- It is generally expected that the person with the lower status greet the other individual first. Therefore, it is polite to offer your greeting first to indicate that you consider your counterpart to be of a higher status than you, regardless of what your actual status is relative to the other person.
- Use a person’s title and last name when greeting them until they indicate it is okay to move on to a first-name basis. Men should be formally addressed as 'agha', and women as 'khanoom', followed by their surname. If someone is a Doctor or holds a PhD, use their professional title.
- Titles can also be used to address a person by their first name. This indicates a more acquainted relationship whilst still giving respect. For women, the title comes after their first name (i.e. “[first name] Khanoom”). It is interchangeable for men (i.e. “Agha [first name]” or “[first name] Agha”).

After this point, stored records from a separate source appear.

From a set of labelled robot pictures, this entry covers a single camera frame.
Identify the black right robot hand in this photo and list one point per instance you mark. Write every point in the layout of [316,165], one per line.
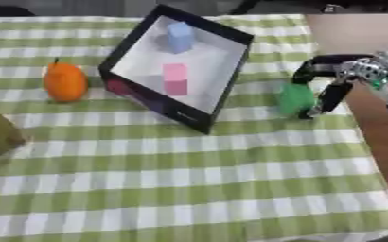
[334,93]

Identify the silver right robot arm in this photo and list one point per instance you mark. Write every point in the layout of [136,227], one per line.
[384,78]

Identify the black box with white inside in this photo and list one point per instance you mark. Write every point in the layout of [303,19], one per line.
[176,66]

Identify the pink block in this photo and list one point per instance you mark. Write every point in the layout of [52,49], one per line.
[175,78]

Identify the light blue block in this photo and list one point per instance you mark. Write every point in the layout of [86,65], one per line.
[179,37]

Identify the orange toy fruit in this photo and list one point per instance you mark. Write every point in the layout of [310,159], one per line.
[65,82]

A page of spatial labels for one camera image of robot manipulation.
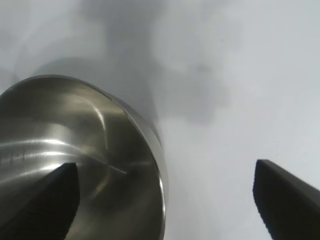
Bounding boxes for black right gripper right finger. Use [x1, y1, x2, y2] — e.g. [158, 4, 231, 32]
[252, 159, 320, 240]

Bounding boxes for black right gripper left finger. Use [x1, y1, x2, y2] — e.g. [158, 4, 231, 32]
[0, 162, 81, 240]

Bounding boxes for stainless steel mixing bowl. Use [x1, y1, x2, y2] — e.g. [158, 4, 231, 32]
[0, 74, 169, 240]

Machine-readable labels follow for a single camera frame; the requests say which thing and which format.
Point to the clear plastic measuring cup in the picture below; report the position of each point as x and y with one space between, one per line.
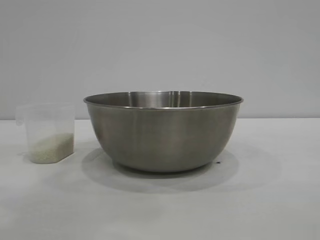
47 117

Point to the stainless steel mixing bowl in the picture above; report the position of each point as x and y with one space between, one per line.
162 135

- The Persian word “Salam” means “Hello”.
- Greetings may involve a handshake with the right hand only. Men and women generally will not shake hands unless the female outstretches her hand first and the man is willing to reciprocate the gesture.

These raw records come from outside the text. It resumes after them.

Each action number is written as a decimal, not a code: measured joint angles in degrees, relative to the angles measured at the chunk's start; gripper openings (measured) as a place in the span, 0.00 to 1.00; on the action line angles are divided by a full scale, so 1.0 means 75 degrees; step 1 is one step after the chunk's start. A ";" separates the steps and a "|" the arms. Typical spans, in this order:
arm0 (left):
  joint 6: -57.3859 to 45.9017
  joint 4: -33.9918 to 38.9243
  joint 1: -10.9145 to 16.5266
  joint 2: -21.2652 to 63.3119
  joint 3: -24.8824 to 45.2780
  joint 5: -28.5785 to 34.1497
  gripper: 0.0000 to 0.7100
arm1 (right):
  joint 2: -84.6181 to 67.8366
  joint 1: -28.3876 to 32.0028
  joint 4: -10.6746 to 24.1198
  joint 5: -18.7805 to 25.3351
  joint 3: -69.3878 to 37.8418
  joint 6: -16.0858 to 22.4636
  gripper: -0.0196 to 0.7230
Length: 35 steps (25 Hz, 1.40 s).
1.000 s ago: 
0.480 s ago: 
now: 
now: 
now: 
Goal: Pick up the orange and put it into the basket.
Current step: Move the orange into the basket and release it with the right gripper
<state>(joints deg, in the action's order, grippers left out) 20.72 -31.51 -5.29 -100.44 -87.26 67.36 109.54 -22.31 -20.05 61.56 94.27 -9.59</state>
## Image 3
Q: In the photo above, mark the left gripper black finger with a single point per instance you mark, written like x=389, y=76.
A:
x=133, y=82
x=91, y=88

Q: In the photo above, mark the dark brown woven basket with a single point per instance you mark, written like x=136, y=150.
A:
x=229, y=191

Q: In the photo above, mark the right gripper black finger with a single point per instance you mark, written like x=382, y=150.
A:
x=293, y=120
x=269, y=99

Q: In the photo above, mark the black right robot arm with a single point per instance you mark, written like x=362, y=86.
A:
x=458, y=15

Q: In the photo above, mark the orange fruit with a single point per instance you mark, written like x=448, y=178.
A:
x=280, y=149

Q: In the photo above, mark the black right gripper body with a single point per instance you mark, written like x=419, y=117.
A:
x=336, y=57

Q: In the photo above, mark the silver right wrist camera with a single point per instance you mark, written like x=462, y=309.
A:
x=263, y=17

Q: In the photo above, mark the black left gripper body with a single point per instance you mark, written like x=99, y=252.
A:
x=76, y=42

- Iranian men commonly greet women by placing their hand over their heart and nodding/bowing gently. This greeting may also be used with other people who they perceive are unaccustomed to being touched.

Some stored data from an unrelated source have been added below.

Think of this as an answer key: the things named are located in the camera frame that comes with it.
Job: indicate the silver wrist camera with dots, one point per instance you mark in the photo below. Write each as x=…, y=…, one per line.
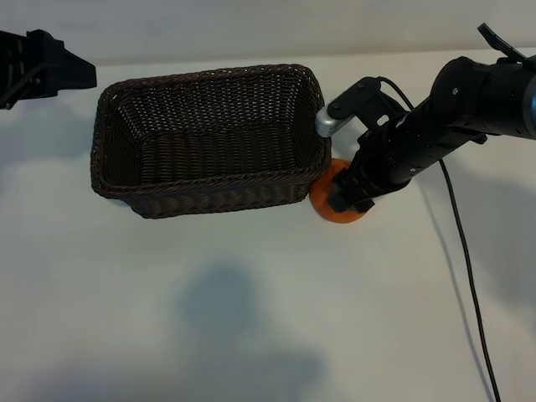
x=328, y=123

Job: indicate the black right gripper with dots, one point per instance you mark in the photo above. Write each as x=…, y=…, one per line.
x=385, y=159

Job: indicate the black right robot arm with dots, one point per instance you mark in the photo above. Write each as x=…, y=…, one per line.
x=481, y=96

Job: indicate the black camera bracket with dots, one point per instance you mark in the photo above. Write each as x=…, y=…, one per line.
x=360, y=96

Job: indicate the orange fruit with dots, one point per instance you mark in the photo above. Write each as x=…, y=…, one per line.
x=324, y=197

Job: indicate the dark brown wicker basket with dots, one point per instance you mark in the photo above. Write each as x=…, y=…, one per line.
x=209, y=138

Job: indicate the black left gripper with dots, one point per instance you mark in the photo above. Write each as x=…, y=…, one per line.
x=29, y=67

- For a Western woman, it is best to bow to greet an Iranian man and wait for him to initiate a further handshake if he feels comfortable.
- Greetings may involve two or three kisses on each cheek if the other person is the same gender.
- Women generally greet other women with a handshake for the first time, and may embrace the next time they see each other and from then on. However, if they are in conservative company, they may restrict how affectionately they greet each other to avoid drawing negative attention.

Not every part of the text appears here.